** Exercise instructions **
Within the material below, transcribe exactly the lines from the one holding "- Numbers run" through the one holding "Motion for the", keeping both ends and skipping the rest.
»»
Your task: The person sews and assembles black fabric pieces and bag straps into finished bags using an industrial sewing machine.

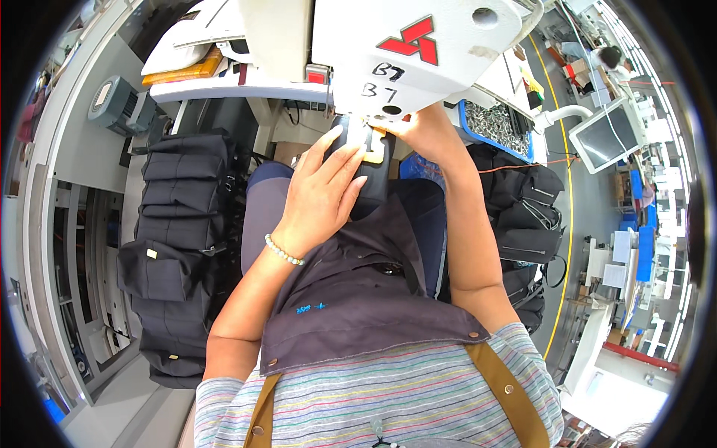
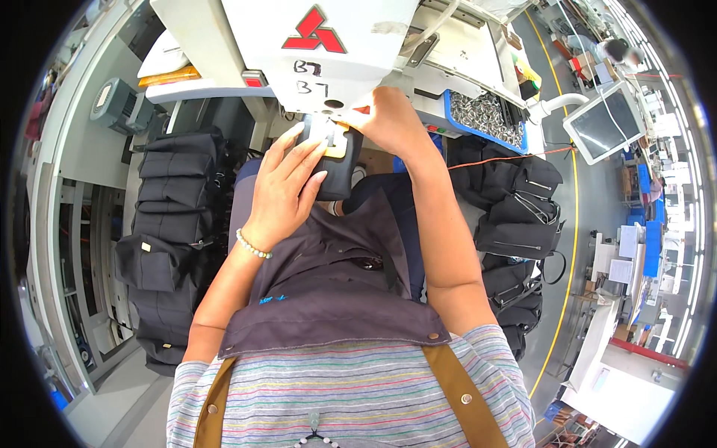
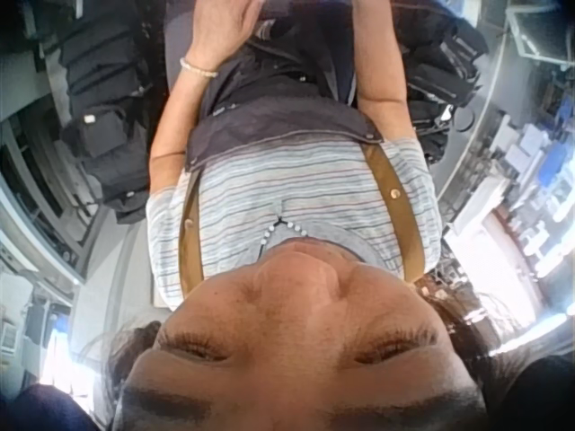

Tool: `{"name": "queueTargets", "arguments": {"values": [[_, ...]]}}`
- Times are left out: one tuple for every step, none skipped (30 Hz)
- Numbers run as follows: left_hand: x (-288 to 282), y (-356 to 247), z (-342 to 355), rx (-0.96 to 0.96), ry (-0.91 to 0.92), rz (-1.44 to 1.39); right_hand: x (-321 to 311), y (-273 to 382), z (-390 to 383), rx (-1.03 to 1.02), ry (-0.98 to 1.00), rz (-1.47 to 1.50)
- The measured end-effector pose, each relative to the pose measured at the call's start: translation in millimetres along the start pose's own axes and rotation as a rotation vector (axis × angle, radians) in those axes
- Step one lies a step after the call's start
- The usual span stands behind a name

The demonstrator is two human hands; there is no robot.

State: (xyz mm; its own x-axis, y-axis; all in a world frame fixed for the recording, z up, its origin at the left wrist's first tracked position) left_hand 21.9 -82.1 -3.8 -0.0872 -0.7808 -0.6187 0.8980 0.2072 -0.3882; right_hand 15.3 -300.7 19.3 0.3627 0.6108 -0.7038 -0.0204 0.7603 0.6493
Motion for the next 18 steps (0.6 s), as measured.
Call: {"name": "queueTargets", "arguments": {"values": [[-0.2,-0.3,0.3,0.002,0.000,0.001,1.8,-0.4,0.0,-0.012,-0.013,0.026],[-0.6,-0.9,1.0,0.015,0.005,0.011,3.0,-1.2,-0.2,-0.024,-0.026,0.053],[-1.0,-1.5,1.9,0.027,0.011,0.021,3.5,-2.7,-1.1,-0.025,-0.028,0.053],[-1.7,-1.6,4.2,0.030,0.012,0.022,3.5,-3.6,-1.4,-0.017,-0.023,0.068],[-1.8,-2.1,6.7,0.033,0.026,0.012,3.0,-4.5,-1.3,-0.008,-0.017,0.083],[-1.7,-2.5,9.5,0.037,0.041,0.001,2.1,-5.1,-0.7,-0.008,-0.020,0.085],[-0.9,-3.1,11.2,0.039,0.040,0.002,2.0,-4.6,-0.8,-0.010,-0.016,0.067],[0.7,-4.4,13.1,0.052,0.051,0.021,1.9,-4.0,-0.7,-0.011,-0.013,0.049],[2.2,-5.6,15.0,0.066,0.062,0.040,1.7,-3.2,0.1,-0.011,-0.015,0.049],[2.7,-7.2,17.3,0.068,0.063,0.039,0.2,0.9,1.7,-0.037,-0.025,0.081],[3.0,-10.0,19.2,0.105,0.064,0.101,-0.9,2.9,2.8,-0.063,-0.035,0.112],[3.6,-11.8,20.1,0.142,0.066,0.162,-1.7,1.0,4.2,-0.061,-0.036,0.112],[4.4,-11.5,20.2,0.141,0.066,0.162,-1.8,-0.7,7.4,-0.053,-0.015,0.069],[6.2,-12.4,19.9,0.194,0.081,0.213,-1.6,-2.0,9.6,-0.044,0.006,0.026],[7.8,-13.5,19.3,0.245,0.096,0.263,-1.5,-2.3,10.3,-0.044,0.007,0.026],[8.8,-14.6,19.4,0.243,0.097,0.262,-2.4,3.4,11.1,-0.066,-0.016,0.063],[11.7,-17.8,19.6,0.270,0.143,0.311,-3.2,8.0,11.1,-0.088,-0.040,0.100],[14.7,-20.3,19.1,0.297,0.188,0.359,-2.6,9.7,10.3,-0.086,-0.037,0.101]]}}
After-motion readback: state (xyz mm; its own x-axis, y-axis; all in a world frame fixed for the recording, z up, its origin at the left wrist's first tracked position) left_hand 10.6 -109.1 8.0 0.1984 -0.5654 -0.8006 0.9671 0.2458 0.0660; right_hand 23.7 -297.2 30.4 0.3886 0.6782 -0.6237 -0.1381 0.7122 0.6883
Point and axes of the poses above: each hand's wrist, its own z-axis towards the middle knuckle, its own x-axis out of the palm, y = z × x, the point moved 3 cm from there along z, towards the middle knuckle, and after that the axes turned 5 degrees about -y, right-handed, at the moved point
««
** Response area **
- Numbers run as follows: left_hand: x (-288 to 282), y (-356 to 247), z (-342 to 355), rx (-0.96 to 0.96), ry (-0.91 to 0.92), rz (-1.44 to 1.39); right_hand: x (-321 to 311), y (-273 to 382), z (-390 to 383), rx (-1.03 to 1.02), ry (-0.98 to 1.00), rz (-1.47 to 1.50)
- The measured end-effector pose, each relative to the pose measured at the call's start: translation in millimetres along the start pose's own axes and rotation as a rotation vector (axis × angle, radians) in those axes
- Step one lies a step after the call's start
- The usual span stands behind a name

The demonstrator is two human hands; there is no robot.

State: (xyz mm; its own x-axis, y-axis; all in a world frame fixed for the recording, z up, its origin at the left wrist's first tracked position) left_hand 21.9 -82.1 -3.8 -0.0872 -0.7808 -0.6187 0.8980 0.2072 -0.3882; right_hand 15.3 -300.7 19.3 0.3627 0.6108 -0.7038 -0.0204 0.7603 0.6493
Motion for the next 18 steps (0.6 s), as measured.

The answer is complete.